Dans son rapport rendu public lundi, les analystes de la TD vont jusqu’à élever l’expansion de la capacité des oléoducs au rang de « priorité nationale ». L’actuelle production dans l’Ouest canadien, combinée à l’augmentation de la production domestique aux États-Unis, pousse l’industrie à se heurter de plein fouet aux contraintes liées à la capacité restreinte des pipelines et des raffineries existantes. La banque Nomura ajoute à l’observation une configuration déficiente du réseau actuel. Le pétrole de l’Alberta et celui du golfe du Mexique étant dirigés vers les mêmes raffineries du Midwest américain et d’Oklahoma, la concentration d’or noir dans cette région, greffée à la hausse de la production d’hydrocarbures aux États-Unis, crée une situation d’offre excédentaire sur ces marchés forçant le pétrole canadien à se vendre au rabais, ont estimé la semaine dernière les analystes de Nomura.


Marchés mondiaux CIBC acquiesce.

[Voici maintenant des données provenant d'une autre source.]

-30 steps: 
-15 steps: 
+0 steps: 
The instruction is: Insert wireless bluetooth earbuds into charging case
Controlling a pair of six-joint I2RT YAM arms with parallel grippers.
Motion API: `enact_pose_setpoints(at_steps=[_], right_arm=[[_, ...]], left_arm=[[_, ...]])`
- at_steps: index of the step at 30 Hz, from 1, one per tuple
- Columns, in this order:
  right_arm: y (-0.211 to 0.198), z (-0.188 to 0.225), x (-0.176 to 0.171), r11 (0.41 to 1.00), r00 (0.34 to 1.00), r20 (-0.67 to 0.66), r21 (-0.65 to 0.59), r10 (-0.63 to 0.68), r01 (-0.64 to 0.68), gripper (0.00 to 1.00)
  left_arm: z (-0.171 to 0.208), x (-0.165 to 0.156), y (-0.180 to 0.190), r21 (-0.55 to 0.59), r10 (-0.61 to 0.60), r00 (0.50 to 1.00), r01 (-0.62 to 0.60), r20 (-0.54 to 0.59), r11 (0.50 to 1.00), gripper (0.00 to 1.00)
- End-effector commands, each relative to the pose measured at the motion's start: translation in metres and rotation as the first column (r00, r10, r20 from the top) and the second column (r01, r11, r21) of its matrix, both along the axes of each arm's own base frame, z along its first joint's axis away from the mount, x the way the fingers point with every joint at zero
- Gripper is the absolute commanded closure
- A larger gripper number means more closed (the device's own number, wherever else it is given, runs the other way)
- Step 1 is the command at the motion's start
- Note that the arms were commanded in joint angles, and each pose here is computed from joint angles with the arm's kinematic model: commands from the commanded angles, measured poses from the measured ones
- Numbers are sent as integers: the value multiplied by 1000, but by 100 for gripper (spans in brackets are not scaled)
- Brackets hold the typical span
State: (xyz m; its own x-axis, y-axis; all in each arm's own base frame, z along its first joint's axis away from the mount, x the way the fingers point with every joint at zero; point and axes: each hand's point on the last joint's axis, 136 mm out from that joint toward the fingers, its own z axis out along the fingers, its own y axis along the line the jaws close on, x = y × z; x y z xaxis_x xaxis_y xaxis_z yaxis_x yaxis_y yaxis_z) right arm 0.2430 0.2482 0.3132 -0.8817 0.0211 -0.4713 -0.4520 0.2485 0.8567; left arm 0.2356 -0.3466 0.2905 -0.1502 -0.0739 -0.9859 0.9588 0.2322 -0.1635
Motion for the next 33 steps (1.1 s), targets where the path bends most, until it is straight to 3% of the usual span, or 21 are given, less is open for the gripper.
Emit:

Même si les projets d’expansion en cours ajouteront environ 750 000 barils par jour à la capacité, « cela ne suffira pas pour éliminer l’escompte sur le prix obtenu par les producteurs pétroliers canadiens ». Selon le rapport signé par l’analyste Andrew Potter, de la Banque CIBC, les nouveaux tracés ne font que déplacer la surabondance du Midwest vers la cote du golfe du Mexique. Nomura a également indiqué, mercredi dernier, que le pétrole albertain se vendait à un peu moins de 50 $US le baril, contre 87 $US le baril pour la qualité de référence Western Texas Intermediate (WTI), et 110 $US le baril pour le Brent de la mer du Nord. « S’il est normal que le Brent se vende 10 à 15 $US plus cher que le WTI en raison de sa qualité supérieure, le prix du pétrole albertain reste néanmoins trop bas par rapport à son équivalent texan », a conclu l’économiste de Nomura. Le Canada se priverait ainsi, chaque mois, de revenus de quelque 2,5 milliards.

 

Escompte


La CIBC estime pour sa part que les projets d’oléoducs en cours vont, tout au plus, abaisser légèrement l’escompte. Mais l’écart entre le Brent et le WTI demeurera autour de 10 $US le baril. Et si la capacité de transport par pipeline provenant de l’Ouest canadien est adéquate à court terme, la croissance de l’offre étant ce qu’elle est, cette capacité « devrait être saturée d’ici 2014 », a renchéri Andrew Potter. Il existe pourtant des projets d’expansion de 2,9 millions de barils par jour depuis l’Ouest canadien, mais l’analyste n’accorde qu’une probabilité de 50 % que les plus gros de ces projets voient le jour avant la fin de la décennie en raison de l’incertitude politique grandissante. Même constat pour le projet de conversion du gazoduc de TransCanada ou d’inversion du pipeline d’Enbridge, qui risquent d’« engendrer des protestations politiques au Québec ».


Les analystes de ces banques sont toutefois unanimes face au besoin d’installer beaucoup de capacités supplémentaires, rapidement, et vers de nouvelles destinations. Ne serait-ce que pour éviter « le coût d’opportunité lié au blocage de plus d’un million de barils par jour de croissance potentielle de pétrole brut », dit la CIBC. Et « il faut envoyer cette offre supplémentaire là où la demande se trouve », a renchéri Nomura. « Vers l’Ontario et le Québec, ou vers la côte du Pacifique, via la Colombie-Britannique ».


La TD est plus nuancée. La banque recense quatre grands marchés pour le pétrole canadien, à savoir l’Asie, par la côte ouest, les États du Golfe, le Québec ou les provinces de l’Atlantique. La côte ouest demeure toutefois l’endroit de prédilection en raison de la faible distance et de l’accès qu’elle offre au lucratif marché des pays de l’Asie-Pacifique. La TD évalue que le coût de transport vers la côte ouest se chiffrerait autour de 3 $ le baril, comparativement à 5 $ le baril vers Montréal, sous le jeu de l’inversion du pipeline d’Enbridge, ou de 7 $ vers la côte du Golfe, par l’intermédiaire de projets tel celui de Keystone XL, proposé par TransCanada.